Copy, from the data below, each line that has the word "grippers".

Supplied data:
■ ■ ■ ■ ■

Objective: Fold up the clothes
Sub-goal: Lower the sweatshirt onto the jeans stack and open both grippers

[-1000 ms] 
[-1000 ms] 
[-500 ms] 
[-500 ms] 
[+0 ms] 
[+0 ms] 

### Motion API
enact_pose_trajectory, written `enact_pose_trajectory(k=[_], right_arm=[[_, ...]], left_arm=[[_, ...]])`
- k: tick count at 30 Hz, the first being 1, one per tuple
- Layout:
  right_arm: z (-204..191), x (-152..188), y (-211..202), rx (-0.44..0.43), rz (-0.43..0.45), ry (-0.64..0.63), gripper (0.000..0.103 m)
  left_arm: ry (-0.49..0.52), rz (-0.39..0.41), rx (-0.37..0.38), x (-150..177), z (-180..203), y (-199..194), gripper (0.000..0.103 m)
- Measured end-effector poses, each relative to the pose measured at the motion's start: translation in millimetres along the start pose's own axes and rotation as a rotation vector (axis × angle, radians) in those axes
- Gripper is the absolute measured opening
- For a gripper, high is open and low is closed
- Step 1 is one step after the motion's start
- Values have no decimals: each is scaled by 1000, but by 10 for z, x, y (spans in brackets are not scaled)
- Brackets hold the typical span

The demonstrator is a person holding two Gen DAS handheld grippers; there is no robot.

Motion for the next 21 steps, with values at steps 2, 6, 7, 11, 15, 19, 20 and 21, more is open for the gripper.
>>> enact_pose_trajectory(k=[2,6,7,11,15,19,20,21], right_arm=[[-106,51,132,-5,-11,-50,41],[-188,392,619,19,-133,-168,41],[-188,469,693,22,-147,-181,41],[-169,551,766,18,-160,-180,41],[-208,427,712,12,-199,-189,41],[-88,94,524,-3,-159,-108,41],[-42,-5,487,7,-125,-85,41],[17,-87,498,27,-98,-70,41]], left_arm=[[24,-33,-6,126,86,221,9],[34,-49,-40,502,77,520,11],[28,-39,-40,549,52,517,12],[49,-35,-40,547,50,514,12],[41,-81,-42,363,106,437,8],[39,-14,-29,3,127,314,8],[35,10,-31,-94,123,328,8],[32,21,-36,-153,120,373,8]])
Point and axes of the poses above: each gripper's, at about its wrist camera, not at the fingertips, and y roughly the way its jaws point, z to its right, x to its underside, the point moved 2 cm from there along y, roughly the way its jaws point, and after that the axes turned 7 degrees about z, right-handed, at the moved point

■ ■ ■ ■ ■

Output for this task:
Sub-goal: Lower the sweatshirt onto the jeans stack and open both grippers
The demonstrator is a person holding two Gen DAS handheld grippers; there is no robot.

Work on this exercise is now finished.